The Nigeria Centre for Disease Control (NCDC) on Friday announced two additional COVID-19 related deaths, bringing total fatalities to 2,141.
According to the health agency, 558 new COVID-19 infections were recorded as of Thursday night in 15 states and Abuja, Nigeria’s capital.
Lagos State led the daily infection chart with 376, followed by Oyo, 33; Akwa Ibom, 26; the FCT, 22; Imo, 15; while Bayelsa and Ekiti reported 13 new cases each.
Twelve new infections were recorded in Kano while Ogun recorded 11, Plateau, 11; Delta, 9; Jigawa, 6; Rivers, 4; Zamfar, 4; Edo, 2; and Ebonyi, 1.
”Today’s report includes zero cases from Kaduna, Nasarawa, Ondo, and Osun,” the agency said in an update on Nigeria’s COVID-19 situation report. ”The NCDC regrettably recorded two COVID-19-related deaths on Thursday keeping the death toll at 2, 141.”
The agency said that 44 people had recovered and were discharged from various isolation centres in the country on Thursday.
It added that to date, 164,930 recoveries have been recorded nationwide in 36 states and the FCT.
The NCDC said that a multi-sectoral national emergency operations centre, activated at Level II, continues to coordinate the national response activities.
Meanwhile, NCDC reported that Nigeria has so far recorded 10 new cases of the Delta COVID-19 variant.
The Director-General of NCDC, Dr Chikwe Ihekweazu, disclosed this at the ministerial briefing on COVID-19 in Abuja, on July 27.
The variant has so far been detected in over 90 countries.
Ihekweazu, who was represented by Elsie Ilori, Director of Disease Surveillance Department, while giving an update on Nigeria’s COVID-19 situation, said: “With sequencing efforts, we have detected 10 cases which are confirmed to be the Delta variant.
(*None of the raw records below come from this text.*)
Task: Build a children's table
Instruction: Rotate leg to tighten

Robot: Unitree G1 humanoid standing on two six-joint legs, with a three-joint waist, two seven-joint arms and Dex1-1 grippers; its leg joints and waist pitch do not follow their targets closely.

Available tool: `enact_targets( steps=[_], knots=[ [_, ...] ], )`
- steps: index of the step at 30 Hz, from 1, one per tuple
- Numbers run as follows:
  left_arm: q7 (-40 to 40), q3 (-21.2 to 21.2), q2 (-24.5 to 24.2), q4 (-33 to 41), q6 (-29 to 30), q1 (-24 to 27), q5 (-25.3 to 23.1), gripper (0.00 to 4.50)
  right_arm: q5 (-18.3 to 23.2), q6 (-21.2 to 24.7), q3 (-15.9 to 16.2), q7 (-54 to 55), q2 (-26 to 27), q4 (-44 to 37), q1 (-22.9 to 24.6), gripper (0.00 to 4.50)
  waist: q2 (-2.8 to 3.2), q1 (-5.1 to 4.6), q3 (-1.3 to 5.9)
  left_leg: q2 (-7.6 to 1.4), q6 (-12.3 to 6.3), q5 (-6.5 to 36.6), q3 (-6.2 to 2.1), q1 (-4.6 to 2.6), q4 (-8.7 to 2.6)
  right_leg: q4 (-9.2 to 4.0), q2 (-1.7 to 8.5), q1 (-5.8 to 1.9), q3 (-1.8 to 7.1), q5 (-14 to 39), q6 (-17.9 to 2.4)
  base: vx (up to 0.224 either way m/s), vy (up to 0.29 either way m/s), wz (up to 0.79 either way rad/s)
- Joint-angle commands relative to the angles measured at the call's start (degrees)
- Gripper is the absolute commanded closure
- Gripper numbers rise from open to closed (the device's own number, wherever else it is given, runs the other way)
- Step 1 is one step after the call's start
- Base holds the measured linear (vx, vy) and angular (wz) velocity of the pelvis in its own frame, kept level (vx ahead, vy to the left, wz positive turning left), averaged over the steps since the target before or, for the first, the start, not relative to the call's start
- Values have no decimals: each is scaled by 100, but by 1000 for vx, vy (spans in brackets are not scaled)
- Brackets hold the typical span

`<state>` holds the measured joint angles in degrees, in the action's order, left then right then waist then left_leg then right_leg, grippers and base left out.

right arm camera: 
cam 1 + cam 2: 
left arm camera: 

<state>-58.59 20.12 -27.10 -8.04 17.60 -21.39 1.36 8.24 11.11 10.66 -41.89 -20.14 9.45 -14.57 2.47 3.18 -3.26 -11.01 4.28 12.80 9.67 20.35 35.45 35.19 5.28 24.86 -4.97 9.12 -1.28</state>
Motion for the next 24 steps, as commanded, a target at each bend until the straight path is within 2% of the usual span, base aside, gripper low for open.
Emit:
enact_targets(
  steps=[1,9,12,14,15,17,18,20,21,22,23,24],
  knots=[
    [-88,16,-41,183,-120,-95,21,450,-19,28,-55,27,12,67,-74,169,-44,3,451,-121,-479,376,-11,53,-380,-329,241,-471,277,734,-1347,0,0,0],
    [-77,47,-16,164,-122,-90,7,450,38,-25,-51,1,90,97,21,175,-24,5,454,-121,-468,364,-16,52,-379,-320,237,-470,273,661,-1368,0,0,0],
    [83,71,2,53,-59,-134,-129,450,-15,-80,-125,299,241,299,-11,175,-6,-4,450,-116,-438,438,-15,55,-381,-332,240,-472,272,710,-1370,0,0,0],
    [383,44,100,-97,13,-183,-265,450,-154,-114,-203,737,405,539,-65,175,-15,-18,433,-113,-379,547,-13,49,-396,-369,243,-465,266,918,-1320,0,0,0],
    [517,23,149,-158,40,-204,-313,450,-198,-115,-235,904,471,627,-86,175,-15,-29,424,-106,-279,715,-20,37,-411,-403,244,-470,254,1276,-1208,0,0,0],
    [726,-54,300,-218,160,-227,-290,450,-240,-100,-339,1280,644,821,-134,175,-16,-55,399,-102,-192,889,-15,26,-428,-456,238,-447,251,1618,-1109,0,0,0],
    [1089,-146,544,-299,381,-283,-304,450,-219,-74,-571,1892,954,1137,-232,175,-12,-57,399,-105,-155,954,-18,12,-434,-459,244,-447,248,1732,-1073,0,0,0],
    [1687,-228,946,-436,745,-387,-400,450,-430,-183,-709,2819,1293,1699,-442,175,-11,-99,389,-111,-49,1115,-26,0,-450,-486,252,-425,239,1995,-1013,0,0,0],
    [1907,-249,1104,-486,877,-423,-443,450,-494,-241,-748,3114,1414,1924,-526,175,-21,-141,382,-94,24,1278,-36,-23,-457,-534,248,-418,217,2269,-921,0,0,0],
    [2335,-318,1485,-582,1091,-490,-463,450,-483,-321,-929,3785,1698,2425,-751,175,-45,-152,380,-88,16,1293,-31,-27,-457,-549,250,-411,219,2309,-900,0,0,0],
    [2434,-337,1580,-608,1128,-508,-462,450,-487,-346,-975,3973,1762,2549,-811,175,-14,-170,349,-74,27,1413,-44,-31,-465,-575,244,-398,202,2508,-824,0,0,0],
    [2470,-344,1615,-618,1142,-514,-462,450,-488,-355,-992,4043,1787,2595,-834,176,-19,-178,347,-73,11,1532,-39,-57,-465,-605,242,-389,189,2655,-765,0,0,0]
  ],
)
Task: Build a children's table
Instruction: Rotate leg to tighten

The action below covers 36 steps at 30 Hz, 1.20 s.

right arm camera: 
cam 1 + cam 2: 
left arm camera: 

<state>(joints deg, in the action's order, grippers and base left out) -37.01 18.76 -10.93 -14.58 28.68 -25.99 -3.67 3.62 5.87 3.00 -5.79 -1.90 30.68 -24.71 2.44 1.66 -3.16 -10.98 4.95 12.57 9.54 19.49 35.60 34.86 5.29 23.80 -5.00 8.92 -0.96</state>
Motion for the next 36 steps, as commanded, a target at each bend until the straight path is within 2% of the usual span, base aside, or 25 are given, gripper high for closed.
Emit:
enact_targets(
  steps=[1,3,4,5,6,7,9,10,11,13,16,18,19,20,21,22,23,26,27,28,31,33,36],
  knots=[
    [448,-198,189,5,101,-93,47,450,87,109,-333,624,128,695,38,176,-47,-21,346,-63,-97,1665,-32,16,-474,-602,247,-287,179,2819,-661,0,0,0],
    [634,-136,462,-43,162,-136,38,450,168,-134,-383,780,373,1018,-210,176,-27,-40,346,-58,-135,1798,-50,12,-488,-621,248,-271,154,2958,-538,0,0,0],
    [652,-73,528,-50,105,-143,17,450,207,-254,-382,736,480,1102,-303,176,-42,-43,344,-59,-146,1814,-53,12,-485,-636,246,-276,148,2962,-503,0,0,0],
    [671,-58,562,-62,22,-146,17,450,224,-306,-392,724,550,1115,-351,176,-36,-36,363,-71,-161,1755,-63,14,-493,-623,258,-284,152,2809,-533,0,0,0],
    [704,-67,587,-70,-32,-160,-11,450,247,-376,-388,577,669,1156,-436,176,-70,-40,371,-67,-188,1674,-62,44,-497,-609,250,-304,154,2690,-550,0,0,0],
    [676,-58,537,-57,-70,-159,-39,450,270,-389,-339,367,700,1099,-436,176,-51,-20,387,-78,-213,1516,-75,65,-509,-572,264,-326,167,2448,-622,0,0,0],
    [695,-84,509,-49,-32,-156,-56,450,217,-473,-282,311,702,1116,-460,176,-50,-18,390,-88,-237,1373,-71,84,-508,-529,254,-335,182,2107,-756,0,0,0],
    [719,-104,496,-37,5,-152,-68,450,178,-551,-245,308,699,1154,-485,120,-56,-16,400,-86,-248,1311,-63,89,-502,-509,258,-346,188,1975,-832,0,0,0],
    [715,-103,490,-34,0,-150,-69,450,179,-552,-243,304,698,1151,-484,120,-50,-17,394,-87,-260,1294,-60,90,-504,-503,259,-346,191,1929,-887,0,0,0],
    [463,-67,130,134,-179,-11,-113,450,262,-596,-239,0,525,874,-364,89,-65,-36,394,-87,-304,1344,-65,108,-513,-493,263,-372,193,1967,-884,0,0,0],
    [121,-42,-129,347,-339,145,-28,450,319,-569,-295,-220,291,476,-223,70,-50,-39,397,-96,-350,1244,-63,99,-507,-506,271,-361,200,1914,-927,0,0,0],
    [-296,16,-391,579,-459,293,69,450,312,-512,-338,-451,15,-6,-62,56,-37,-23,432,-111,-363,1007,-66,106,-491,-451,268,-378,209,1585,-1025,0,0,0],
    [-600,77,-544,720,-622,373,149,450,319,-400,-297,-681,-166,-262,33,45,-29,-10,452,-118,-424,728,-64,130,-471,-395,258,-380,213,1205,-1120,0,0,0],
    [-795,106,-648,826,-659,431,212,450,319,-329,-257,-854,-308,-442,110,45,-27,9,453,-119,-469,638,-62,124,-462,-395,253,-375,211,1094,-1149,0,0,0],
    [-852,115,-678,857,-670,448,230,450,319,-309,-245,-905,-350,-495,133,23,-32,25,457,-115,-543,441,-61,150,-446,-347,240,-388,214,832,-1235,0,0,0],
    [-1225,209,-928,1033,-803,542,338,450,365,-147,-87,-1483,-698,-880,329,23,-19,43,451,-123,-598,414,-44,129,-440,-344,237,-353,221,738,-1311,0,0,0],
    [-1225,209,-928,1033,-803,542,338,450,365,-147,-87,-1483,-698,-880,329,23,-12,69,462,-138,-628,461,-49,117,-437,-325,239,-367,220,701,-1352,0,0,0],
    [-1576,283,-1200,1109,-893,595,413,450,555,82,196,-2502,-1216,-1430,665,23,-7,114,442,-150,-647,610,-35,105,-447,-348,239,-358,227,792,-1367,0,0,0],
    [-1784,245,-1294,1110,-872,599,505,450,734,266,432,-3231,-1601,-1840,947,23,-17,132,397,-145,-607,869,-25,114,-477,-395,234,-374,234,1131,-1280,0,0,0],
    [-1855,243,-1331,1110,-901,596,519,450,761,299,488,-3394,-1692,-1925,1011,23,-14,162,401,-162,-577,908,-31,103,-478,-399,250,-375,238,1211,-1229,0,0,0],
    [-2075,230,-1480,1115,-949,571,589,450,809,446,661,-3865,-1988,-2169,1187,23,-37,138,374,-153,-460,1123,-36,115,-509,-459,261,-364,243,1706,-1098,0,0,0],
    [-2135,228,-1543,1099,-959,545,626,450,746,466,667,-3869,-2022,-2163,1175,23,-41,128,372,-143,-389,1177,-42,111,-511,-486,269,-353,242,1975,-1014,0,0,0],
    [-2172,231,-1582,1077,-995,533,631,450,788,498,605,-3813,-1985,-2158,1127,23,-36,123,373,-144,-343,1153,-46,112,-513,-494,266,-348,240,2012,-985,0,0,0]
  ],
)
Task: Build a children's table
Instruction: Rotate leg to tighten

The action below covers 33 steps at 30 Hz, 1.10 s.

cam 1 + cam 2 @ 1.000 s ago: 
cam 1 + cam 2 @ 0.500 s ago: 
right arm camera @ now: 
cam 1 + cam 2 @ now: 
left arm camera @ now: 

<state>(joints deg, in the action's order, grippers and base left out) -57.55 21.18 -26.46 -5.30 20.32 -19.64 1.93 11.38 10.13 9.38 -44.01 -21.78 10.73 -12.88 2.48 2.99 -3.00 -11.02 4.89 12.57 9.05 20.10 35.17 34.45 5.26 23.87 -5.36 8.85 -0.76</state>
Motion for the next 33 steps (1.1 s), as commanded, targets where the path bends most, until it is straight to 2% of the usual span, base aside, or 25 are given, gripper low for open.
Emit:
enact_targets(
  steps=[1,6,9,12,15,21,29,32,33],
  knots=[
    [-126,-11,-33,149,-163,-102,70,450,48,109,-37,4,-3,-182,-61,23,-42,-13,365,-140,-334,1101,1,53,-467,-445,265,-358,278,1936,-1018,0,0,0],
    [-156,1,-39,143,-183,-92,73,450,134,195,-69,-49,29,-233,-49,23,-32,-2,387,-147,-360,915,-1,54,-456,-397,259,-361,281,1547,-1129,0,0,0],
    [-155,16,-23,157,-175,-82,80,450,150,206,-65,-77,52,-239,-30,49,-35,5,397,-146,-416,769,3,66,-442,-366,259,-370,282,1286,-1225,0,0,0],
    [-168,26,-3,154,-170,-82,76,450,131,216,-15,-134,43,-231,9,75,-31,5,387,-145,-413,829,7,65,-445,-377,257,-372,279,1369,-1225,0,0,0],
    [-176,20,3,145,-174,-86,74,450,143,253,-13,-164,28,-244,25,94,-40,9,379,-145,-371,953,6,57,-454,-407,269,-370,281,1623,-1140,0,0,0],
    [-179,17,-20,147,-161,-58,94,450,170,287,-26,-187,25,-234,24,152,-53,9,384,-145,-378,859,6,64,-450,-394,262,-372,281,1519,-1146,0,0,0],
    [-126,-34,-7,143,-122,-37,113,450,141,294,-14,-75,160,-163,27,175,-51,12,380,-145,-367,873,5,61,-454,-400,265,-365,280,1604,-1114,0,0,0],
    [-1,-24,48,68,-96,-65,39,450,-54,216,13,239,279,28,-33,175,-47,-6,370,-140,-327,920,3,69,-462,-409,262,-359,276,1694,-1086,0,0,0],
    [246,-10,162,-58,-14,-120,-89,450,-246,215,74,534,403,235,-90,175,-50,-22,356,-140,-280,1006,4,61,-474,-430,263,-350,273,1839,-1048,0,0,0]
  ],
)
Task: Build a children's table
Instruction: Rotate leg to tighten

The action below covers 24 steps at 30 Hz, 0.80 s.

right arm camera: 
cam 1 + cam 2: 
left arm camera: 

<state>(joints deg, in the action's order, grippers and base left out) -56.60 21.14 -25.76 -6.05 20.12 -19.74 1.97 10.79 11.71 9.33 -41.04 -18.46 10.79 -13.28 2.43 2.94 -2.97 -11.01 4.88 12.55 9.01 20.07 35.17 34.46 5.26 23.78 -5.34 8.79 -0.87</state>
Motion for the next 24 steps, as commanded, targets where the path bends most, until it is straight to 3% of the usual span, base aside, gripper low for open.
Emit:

We are working hard to ensure genomic surveillance of travellers’ samples and to scale up our genomic sequencing capacity.”
Minister of Health, Dr Osagie Ehanire, said steps had been taken to scale-up and enhance local oxygen capacity even before oxygen consumption increased.
He also said Nigeria had invested directly and strategically to ensure oxygen availability to avert the unforeseen incidence of oxygen insufficiency for COVID-19 patients in the country.
On COVID-19 vaccines, the minister said that Nigeria was expecting over 29 million of the Johnson & Johnson vaccines.
He said that the vaccine was purchased by the Government of Nigeria through the African Union’s African Vaccine Acquisition Task Team (AVATT) facility and over four million of the Moderna.
He also said that Nigeria is expecting almost 700 thousand of the AstraZeneca vaccine, through the COVAX facility from bilateral donations from the governments of the U.S. and the UK as well as Pfizer and Sinopharm from both bilateral agreements and through the COVAX facility.